Bike Sharing Growing Pains
Paris’ plans to grow the highly successful Vélib’ bike sharing service into surrounding urban areas has been put on hold by the courts. The service, which has plans to double in size this year to 20,600 bikes, is operated by the advertising company JCDecaux. JCDecaux’s competitor, Clear Channel France, has sued JCDecaux and the city of Paris, claiming that the surrounding areas are new markets that were not covered in the original bidding process, and thus a new bidding process must be held. The courts have agreed, and have cancelled the Paris city council’s decision to extend the bike-sharing service. The city council is appealing the court’s decision.
The expansion of the Paris bike-sharing service is part of Mayor Bernard Delanoë’s ambitious plans to change the face of transportation in the region. 2008 is an election year and, if he is re-elected, Delanoë has promised to add 200 kilometres of new bike paths, to double the number of bike parking spots to 46,000, and to create a car sharing network of 2,000 electric cars. He also promises a plan to improve the safety of pedestrians and the quality of their experience by widening sidewalks, designating new pedestrian streets, and improving separation from bikes.
Bike sharing programs with thousands of bikes are a new and quickly-evolving phenomenon, and the Paris legal case is an example of the growing pains that cities are experiencing as they develop their models.
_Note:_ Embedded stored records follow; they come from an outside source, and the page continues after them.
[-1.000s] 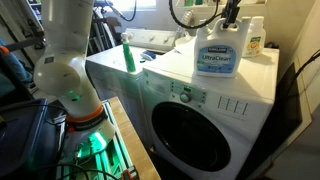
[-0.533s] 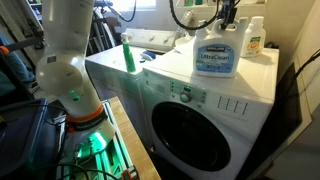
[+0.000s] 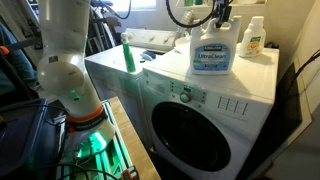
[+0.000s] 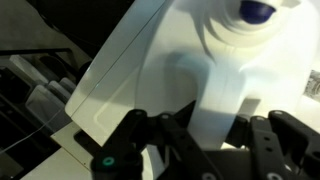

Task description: Pick up the washing detergent and put it on the bottom left corner of the washing machine

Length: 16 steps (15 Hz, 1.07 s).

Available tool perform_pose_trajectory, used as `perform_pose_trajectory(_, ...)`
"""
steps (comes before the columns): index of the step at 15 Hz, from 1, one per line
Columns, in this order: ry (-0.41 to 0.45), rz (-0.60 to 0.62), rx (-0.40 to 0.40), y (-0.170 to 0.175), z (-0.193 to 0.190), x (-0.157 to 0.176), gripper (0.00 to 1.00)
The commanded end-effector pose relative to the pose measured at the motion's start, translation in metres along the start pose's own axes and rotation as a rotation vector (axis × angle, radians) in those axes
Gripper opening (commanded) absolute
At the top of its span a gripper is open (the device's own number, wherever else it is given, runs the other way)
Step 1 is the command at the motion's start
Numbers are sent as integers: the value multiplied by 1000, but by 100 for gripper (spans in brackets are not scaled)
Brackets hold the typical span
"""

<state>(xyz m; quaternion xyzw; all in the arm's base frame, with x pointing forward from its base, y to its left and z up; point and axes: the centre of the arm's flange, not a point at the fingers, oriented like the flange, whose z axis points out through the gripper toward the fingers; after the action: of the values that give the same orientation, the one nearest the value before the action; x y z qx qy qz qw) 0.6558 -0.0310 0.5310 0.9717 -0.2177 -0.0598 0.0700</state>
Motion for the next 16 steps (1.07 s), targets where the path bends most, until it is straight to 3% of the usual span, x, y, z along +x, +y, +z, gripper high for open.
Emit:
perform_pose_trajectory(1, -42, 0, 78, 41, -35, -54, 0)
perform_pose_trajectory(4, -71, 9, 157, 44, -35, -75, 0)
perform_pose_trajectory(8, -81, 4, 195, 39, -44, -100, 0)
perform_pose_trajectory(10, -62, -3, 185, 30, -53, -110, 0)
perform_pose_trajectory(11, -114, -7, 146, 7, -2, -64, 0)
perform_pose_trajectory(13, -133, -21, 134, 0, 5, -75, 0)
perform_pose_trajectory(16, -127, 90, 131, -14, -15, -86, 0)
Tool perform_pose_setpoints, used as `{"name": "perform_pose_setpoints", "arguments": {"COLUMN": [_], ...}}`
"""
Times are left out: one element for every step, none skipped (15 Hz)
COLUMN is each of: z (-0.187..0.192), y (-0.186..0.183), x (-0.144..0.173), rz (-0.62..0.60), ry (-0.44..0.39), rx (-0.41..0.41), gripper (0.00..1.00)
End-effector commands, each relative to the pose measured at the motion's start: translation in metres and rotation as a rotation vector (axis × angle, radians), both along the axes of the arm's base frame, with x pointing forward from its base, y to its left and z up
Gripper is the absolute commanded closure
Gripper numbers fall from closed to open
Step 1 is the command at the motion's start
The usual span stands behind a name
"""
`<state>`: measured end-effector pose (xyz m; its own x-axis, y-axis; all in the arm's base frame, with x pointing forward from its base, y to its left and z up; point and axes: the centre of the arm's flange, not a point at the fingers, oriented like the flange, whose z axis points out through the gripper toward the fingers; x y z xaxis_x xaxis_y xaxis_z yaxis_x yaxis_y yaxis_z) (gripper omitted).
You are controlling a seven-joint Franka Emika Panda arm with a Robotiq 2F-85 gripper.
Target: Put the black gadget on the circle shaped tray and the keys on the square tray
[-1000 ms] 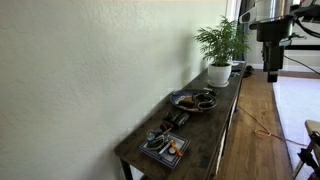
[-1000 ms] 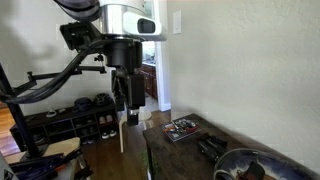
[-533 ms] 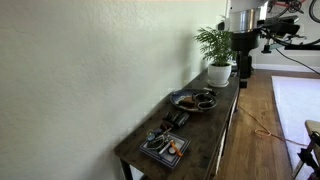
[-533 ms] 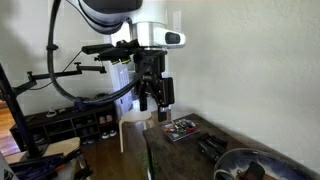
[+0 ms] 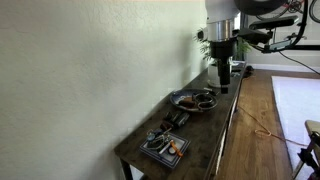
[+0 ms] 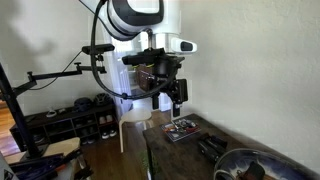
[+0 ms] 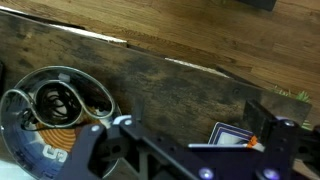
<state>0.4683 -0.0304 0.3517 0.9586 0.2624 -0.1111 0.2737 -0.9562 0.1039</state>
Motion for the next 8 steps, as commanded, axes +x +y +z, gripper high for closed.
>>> {"name": "perform_pose_setpoints", "arguments": {"z": [-0.0001, 0.0001, 0.0003, 0.0004, 0.0004, -0.0009, -0.003, -0.0039], "y": [0.0006, 0.0006, 0.0006, 0.0006, 0.0006, 0.001, 0.0013, 0.0016], "x": [0.0014, 0.002, 0.0022, 0.0023, 0.0023, 0.004, 0.008, 0.0109], "rz": [0.001, 0.001, 0.001, 0.001, 0.001, 0.002, -0.003, -0.003], "ry": [0.0, -0.001, -0.001, -0.001, -0.002, -0.006, -0.018, -0.023], "rx": [0.0, 0.0, 0.0, 0.0, 0.0, 0.001, -0.002, 0.001], "gripper": [0.0, 0.0, 0.0, 0.0, 0.0, 0.0, 0.0, 0.0]}}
With successful programs such as Vélib’ in Paris and Bicing in Barcelona worth millions of dollars each year, and with many North American cities investigating launching similar services, competitors to the giant advertising companies, such as Cemusa and Intrago, are rolling out their own technologies. This introduces the problem of whether adjacent municipalities will end up with different service providers, making bike sharing less attractive to riders who might want to commute across municipal boundaries.
Another problem has been learning how to distribute the bikes so that there are bikes available when they are needed and spaces available when they are dropped off. Fleets of trucks are used to move the bikes as required, and it has become a science to predict where the bikes will go, influenced by the weather, time of day, holidays, and geography.